## Work to be completed
Using the records below, output the stretch that opens with the line containing "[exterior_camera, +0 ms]" and closes with the line containing "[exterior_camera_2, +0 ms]", exactly and including both lines, with nothing more.

[Extracted data entries]

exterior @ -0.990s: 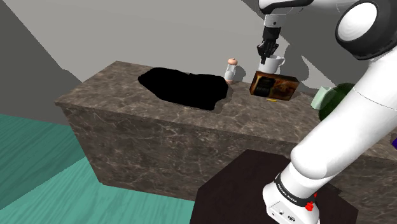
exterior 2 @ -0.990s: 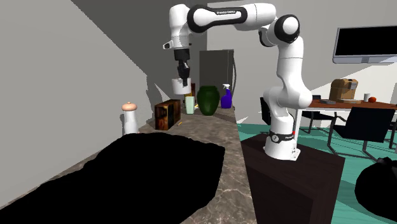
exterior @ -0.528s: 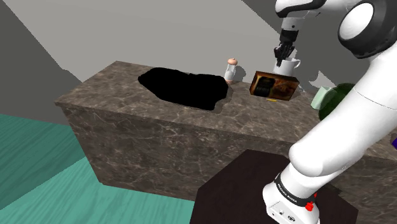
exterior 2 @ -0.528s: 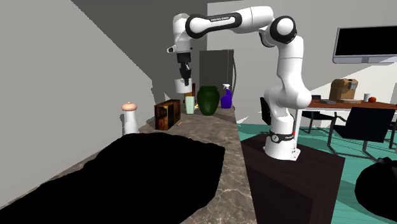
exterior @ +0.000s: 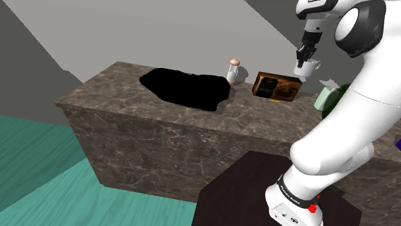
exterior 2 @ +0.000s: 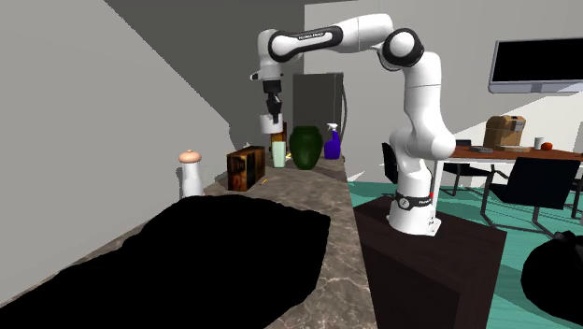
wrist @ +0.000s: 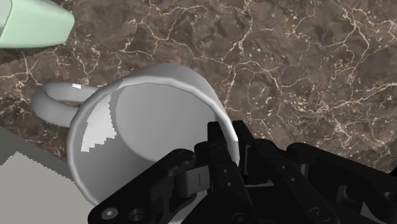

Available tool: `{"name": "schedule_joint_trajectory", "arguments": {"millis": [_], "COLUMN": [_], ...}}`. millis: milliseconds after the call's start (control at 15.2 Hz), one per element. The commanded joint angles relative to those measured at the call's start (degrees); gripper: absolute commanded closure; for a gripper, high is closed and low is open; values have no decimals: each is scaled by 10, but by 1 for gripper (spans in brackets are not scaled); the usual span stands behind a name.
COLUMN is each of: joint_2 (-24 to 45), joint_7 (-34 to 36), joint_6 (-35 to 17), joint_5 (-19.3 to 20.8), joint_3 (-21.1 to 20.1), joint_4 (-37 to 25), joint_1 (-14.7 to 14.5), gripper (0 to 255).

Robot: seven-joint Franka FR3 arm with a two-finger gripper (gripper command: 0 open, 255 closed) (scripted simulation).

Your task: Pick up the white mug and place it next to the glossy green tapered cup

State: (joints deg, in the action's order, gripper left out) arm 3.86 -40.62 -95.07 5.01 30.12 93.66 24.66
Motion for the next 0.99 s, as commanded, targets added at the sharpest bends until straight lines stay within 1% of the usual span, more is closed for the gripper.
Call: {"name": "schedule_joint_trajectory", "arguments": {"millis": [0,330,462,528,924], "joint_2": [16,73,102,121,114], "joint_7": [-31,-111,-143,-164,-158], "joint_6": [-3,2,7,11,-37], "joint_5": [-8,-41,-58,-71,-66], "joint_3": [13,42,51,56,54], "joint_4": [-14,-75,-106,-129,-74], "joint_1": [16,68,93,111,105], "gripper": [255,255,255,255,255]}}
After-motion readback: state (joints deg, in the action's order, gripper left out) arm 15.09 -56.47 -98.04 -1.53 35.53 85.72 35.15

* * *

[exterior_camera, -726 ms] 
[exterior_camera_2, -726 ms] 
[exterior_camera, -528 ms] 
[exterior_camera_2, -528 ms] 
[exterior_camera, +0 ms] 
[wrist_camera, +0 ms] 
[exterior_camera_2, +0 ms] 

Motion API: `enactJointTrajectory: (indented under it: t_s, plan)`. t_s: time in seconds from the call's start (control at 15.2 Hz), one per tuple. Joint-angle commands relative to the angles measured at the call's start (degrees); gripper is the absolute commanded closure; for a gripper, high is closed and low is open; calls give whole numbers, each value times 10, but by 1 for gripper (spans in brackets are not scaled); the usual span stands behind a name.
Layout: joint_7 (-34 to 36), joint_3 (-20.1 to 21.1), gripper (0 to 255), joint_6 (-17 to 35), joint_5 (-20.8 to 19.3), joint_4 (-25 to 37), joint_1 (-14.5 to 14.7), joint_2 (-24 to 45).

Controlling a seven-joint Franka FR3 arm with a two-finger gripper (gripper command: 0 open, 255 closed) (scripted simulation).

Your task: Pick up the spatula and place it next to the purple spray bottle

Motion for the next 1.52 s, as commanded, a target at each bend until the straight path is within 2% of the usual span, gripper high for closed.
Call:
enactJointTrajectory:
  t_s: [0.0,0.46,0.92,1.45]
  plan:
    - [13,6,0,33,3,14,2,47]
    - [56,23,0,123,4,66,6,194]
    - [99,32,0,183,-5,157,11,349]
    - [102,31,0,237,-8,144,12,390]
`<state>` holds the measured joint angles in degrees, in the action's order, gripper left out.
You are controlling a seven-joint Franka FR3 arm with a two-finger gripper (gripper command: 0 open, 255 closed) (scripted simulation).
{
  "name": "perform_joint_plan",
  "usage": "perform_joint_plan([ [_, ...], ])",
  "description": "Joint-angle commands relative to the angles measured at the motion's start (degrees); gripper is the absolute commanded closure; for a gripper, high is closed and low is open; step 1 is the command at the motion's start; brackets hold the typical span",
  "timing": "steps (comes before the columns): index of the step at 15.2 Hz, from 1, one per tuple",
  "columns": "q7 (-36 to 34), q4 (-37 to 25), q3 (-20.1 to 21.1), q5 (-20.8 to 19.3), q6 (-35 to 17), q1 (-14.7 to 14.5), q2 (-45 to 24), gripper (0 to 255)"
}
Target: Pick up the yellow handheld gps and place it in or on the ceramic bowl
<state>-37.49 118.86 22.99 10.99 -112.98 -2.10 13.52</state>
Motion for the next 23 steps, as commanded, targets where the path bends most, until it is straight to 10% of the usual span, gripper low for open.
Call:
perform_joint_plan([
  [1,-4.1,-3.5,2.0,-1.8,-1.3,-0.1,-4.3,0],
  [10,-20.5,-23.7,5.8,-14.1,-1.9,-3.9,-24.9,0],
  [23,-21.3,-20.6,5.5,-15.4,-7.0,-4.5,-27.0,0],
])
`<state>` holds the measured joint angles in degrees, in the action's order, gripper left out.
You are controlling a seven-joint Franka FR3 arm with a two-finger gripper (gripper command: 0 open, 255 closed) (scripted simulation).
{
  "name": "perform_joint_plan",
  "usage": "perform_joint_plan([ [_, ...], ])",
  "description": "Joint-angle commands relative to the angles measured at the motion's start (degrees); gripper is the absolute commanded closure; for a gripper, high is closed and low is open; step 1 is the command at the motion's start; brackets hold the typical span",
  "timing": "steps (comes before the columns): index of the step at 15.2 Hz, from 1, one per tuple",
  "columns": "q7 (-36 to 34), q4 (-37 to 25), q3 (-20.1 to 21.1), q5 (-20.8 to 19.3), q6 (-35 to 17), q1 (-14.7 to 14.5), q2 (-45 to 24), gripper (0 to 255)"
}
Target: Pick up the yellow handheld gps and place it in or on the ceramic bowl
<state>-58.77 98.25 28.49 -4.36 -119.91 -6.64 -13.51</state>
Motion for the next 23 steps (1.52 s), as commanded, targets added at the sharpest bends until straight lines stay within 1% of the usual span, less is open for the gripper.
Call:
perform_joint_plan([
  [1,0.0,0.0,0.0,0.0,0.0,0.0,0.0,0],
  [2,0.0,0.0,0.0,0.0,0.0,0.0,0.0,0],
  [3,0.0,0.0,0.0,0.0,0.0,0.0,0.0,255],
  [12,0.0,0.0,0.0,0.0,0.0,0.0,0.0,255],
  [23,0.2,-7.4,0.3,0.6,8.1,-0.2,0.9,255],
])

## Response to the exercise
[exterior_camera, +0 ms] 
[wrist_camera, +0 ms] 
[exterior_camera_2, +0 ms] 

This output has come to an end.